[TASK DIRECTIONS] In the records below, begin at the line that has "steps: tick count" and stop after the line that has "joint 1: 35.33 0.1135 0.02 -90"; quote those lines verbatim and nothing more.
(Beginning of RECORDS)
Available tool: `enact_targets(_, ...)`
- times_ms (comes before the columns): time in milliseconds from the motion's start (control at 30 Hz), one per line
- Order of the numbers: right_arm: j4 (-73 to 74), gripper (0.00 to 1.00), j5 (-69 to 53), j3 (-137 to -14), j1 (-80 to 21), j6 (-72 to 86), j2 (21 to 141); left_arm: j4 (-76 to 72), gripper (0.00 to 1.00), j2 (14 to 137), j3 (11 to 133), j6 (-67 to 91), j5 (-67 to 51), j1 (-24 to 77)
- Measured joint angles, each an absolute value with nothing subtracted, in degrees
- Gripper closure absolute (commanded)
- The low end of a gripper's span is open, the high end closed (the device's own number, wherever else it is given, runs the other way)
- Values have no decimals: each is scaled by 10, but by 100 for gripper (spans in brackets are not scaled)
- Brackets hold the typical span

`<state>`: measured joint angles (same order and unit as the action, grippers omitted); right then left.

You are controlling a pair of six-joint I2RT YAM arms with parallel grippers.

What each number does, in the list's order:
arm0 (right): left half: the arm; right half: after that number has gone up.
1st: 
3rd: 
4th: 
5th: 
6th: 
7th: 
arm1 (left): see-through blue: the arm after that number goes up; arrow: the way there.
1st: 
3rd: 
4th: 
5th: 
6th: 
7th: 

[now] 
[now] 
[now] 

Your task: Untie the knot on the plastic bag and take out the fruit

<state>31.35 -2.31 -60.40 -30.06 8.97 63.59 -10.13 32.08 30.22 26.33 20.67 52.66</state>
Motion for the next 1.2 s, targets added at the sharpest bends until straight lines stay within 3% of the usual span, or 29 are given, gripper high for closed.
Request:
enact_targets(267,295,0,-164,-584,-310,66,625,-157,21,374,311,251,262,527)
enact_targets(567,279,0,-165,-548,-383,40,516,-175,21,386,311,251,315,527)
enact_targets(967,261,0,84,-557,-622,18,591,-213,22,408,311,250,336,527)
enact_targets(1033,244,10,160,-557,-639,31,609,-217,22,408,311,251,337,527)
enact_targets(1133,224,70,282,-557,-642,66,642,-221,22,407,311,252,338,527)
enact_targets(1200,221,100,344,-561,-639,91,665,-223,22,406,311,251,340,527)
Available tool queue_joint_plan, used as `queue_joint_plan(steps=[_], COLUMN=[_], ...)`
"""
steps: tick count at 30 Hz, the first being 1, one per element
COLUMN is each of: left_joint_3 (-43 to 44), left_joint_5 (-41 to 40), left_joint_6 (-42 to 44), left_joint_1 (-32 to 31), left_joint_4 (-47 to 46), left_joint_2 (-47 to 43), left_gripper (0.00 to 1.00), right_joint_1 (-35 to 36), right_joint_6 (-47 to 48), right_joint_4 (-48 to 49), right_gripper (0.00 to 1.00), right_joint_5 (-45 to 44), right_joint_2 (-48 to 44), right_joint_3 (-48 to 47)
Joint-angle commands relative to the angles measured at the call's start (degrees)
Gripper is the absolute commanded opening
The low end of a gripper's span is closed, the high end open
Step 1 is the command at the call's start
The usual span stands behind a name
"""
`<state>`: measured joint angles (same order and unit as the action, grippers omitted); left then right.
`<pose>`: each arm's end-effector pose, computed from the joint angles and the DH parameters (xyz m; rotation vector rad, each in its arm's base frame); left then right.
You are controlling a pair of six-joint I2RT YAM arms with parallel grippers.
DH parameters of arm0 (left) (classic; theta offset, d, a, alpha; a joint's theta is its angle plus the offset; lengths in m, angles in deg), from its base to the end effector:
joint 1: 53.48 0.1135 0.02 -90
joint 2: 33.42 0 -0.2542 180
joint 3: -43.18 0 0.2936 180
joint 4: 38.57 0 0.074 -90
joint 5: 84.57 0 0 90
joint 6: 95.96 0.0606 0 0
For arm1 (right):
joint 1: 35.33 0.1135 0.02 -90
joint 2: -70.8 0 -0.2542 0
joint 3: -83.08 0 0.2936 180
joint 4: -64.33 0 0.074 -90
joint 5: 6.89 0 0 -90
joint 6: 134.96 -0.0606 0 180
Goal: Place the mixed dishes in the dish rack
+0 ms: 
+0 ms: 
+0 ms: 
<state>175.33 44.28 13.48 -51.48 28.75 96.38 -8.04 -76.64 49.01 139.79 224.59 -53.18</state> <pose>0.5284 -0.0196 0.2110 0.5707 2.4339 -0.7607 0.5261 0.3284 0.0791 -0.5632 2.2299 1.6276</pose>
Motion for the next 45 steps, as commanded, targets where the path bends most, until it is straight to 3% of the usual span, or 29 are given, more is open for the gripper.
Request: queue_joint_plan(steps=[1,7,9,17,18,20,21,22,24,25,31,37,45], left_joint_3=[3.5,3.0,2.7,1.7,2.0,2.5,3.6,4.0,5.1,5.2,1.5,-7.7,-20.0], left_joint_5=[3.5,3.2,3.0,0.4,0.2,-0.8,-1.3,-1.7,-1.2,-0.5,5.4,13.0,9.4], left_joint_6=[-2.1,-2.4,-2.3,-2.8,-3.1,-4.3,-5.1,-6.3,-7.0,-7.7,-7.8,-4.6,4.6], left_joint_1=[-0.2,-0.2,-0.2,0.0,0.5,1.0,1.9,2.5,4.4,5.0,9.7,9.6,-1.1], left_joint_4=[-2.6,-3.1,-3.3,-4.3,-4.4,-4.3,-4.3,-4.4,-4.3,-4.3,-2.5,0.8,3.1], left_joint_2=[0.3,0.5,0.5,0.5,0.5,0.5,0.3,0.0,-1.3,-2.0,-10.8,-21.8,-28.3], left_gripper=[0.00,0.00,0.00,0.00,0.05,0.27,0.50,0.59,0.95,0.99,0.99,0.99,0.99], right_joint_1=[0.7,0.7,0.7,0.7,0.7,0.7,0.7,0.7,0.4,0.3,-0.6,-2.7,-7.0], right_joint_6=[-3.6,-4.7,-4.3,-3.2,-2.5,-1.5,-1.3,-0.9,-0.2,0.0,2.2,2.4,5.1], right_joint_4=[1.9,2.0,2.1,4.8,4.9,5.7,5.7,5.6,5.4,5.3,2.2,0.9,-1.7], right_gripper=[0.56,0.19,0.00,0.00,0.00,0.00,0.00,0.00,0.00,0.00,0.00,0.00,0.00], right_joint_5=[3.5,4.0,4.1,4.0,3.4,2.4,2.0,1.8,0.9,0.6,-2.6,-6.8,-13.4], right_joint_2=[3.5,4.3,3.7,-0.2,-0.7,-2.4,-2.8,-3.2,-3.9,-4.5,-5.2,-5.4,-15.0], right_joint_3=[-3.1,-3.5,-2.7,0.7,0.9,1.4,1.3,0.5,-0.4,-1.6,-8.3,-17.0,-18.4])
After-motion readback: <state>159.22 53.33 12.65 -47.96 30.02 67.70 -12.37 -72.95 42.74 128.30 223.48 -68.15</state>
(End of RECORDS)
[ANSWER FOR THIS EXERCISE]
steps: tick count at 30 Hz, the first being 1, one per element
COLUMN is each of: left_joint_3 (-43 to 44), left_joint_5 (-41 to 40), left_joint_6 (-42 to 44), left_joint_1 (-32 to 31), left_joint_4 (-47 to 46), left_joint_2 (-47 to 43), left_gripper (0.00 to 1.00), right_joint_1 (-35 to 36), right_joint_6 (-47 to 48), right_joint_4 (-48 to 49), right_gripper (0.00 to 1.00), right_joint_5 (-45 to 44), right_joint_2 (-48 to 44), right_joint_3 (-48 to 47)
Joint-angle commands relative to the angles measured at the call's start (degrees)
Gripper is the absolute commanded opening
The low end of a gripper's span is closed, the high end open
Step 1 is the command at the call's start
The usual span stands behind a name
"""
`<state>`: measured joint angles (same order and unit as the action, grippers omitted); left then right.
`<pose>`: each arm's end-effector pose, computed from the joint angles and the DH parameters (xyz m; rotation vector rad, each in its arm's base frame); left then right.
You are controlling a pair of six-joint I2RT YAM arms with parallel grippers.
DH parameters of arm0 (left) (classic; theta offset, d, a, alpha; a joint's theta is its angle plus the offset; lengths in m, angles in deg), from its base to the end effector:
joint 1: 53.48 0.1135 0.02 -90
joint 2: 33.42 0 -0.2542 180
joint 3: -43.18 0 0.2936 180
joint 4: 38.57 0 0.074 -90
joint 5: 84.57 0 0 90
joint 6: 95.96 0.0606 0 0
For arm1 (right):
joint 1: 35.33 0.1135 0.02 -90

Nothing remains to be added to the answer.